Work order: Could you write out, word for word, only the lines from the one containing "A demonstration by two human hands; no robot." through the last line of the data below?

Data section:
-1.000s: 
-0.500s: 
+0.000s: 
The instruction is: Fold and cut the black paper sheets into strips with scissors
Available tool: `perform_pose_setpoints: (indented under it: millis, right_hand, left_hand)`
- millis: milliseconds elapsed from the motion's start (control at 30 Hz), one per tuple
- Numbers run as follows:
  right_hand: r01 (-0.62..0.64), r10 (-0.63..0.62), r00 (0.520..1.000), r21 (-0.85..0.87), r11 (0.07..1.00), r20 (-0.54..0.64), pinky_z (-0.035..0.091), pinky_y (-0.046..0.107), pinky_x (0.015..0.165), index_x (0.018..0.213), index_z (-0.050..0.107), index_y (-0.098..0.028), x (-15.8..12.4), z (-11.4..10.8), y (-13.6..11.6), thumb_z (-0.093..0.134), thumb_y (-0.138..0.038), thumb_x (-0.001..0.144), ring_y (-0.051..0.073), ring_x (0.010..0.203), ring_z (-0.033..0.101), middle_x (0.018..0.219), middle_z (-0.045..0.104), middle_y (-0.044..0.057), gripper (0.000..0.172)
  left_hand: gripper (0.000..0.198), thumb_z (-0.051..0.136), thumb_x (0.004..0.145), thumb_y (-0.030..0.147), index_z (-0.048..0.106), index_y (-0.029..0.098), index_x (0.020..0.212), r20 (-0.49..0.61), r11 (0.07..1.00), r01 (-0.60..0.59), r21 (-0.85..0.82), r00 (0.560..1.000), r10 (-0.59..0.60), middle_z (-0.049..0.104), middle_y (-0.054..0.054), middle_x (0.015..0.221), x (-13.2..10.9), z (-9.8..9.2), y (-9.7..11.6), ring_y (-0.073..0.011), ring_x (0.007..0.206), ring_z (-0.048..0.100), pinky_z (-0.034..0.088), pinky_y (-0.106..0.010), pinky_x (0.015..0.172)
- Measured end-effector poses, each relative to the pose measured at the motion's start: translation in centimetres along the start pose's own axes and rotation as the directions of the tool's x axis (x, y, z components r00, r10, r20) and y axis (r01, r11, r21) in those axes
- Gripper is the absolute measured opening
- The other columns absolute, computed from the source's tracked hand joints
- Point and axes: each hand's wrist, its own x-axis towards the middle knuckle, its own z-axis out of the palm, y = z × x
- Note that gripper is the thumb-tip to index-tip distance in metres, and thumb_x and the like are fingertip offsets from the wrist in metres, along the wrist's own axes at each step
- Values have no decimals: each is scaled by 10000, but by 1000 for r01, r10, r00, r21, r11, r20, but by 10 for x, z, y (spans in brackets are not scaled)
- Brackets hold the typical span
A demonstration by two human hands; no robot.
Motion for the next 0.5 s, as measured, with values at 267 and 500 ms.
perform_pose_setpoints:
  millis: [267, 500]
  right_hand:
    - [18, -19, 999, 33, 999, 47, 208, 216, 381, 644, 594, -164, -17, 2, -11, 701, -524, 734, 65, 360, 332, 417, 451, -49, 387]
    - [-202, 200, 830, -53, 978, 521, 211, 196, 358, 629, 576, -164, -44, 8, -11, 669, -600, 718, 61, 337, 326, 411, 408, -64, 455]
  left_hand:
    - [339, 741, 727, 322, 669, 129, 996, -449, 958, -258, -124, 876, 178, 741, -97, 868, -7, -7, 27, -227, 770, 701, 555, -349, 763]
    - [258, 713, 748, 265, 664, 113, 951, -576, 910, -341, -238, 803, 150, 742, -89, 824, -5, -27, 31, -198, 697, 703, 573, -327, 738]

Solution for this exercise:
A demonstration by two human hands; no robot.
Motion for the next 0.5 s, as measured, with values at 267 and 500 ms.
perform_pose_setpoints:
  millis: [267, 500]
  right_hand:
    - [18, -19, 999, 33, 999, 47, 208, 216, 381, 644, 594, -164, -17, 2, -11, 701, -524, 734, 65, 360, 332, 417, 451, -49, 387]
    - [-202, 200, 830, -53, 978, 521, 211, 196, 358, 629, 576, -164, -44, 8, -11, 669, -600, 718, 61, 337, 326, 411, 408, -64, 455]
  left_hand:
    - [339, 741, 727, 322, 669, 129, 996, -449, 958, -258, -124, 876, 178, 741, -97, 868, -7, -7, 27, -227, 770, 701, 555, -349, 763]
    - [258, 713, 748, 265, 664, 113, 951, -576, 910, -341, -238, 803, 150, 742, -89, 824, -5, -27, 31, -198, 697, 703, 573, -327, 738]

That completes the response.